Unit name | Rich Law, Poor Law |
---|---|
Unit code | LAWD30017 |
Credit points | 20 |
Level of study | H/6 |
Teaching block(s) |
Teaching Block 4 (weeks 1-24) |
Unit director | Professor. Cowan |
Open unit status | Not open |
Pre-requisites |
None. |
Co-requisites |
LAWD30120 Trusts. |
School/department | University of Bristol Law School |
Faculty | Faculty of Social Sciences and Law |
This unit’s overall aim is to give students an understanding of the complex, diverse but complimentary approaches to social security and taxation law in England and Wales.
It does so through providing students with a broad appreciation of certain key aspects of taxation, financial services and social security law, including pensions – such as income tax (focusing on, for example, bankers’ bonuses), capital gains tax and inheritance tax, charitable taxation; jobseekers’ allowance, personal independence payments, asylum-seeker support, housing benefit – with a focus on the ways in which “fraud”, “avoidance” and “evasion” are constructed in each. In particular, the development of the law around tax avoidance schemes is considered. We look at different images and discursive narratives (official and media) for each; the different patterns and mechanisms of investigation and prosecution; the different concerns that are raised about companies like Amazon, Starbucks etc, which pay little, if any tax, compared with profits, or the banking bail outs, and welfare “fiddles”. The unit seeks answers to these issues partly through history, partly through legal and other constructions, and partly through analysing political responses.

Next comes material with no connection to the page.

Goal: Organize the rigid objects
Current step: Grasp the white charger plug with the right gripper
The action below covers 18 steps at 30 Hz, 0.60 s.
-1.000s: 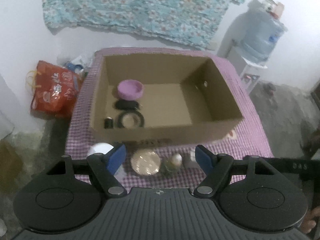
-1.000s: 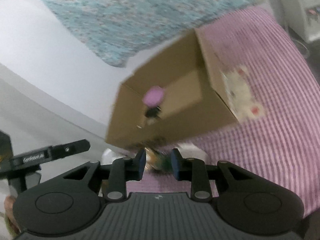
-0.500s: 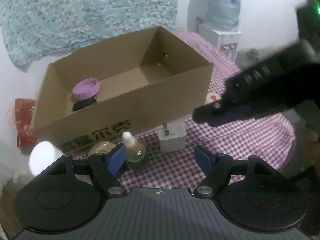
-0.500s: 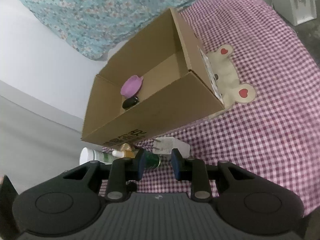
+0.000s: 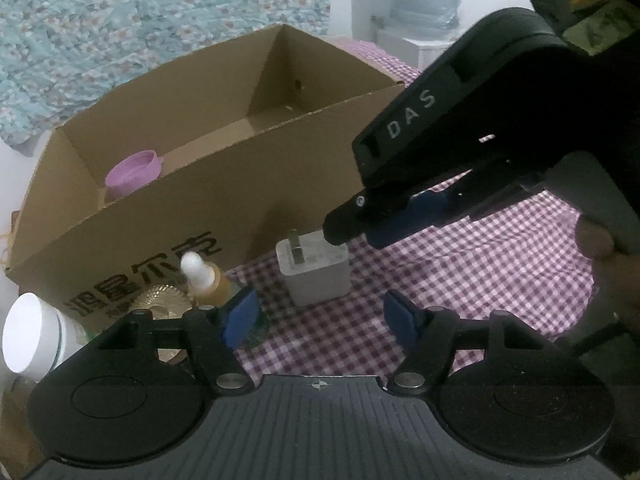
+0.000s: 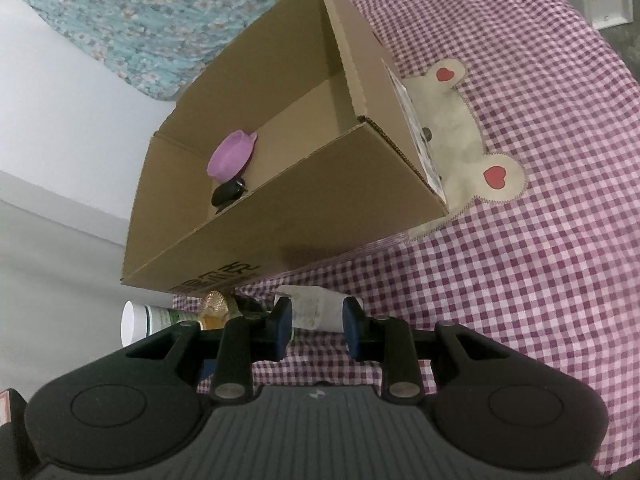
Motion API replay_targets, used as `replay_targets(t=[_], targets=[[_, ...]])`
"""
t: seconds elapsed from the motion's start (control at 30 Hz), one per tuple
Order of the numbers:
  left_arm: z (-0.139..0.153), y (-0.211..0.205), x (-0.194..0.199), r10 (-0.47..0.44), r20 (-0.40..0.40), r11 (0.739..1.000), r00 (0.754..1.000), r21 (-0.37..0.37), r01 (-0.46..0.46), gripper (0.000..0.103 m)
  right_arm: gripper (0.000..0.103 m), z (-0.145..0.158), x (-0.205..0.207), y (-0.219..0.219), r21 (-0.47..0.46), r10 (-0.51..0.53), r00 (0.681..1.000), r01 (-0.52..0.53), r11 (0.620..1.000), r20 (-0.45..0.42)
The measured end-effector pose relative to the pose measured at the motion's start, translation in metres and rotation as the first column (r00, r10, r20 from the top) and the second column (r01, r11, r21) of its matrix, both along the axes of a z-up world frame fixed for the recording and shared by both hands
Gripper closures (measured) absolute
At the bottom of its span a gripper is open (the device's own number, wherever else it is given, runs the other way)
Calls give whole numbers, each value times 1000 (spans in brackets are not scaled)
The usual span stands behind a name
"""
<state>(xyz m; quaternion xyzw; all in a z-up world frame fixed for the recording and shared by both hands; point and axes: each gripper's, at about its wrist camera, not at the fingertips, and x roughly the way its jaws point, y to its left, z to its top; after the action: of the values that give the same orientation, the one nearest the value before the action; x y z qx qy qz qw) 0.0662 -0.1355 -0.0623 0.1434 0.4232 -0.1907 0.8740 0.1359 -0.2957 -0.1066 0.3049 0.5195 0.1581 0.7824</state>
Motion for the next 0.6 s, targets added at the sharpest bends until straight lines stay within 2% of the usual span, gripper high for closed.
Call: replay_targets(t=[0.17, 0.43, 0.6], targets=[[-4, -8, 3, 12, 9, 1000, 1000, -1, -12, 33, 73, -7, 4, 0, 9, 1, 1000, -1, 1000, -13], [-18, -21, 12, 97, 5, 995, 995, 28, -97, 37, 73, -11, 19, 3, 8, 26, 1000, -26, 1000, -14], [-23, -22, 14, 109, 3, 993, 994, 38, -109, 39, 73, -18, 28, -2, 36, 51, 998, -50, 998, -30]])
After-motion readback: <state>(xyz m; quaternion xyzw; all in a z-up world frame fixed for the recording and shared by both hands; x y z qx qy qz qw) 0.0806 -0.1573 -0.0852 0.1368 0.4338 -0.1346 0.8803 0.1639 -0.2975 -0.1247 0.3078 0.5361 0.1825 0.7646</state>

By the end of the unit students will have acquired the following:
The unit will be taught through 10 one-hour lectures and 10 two-hour seminars.
In order to achieve the learning outcomes, the assessment is made up of two 2000 word essays, both worth 50% each so as to reflect the different aspects of the unit. The subject-matter of the first assessment will concern an engagement with the literature on personal, corporate and commercial taxation fraud. The second assessment will concern an engagement with the literature on social security fraud.
Students will also have the opportunity to submit one formative essay. There will also be ongoing peer and tutor review of performance through mechanisms such as formal class presentations.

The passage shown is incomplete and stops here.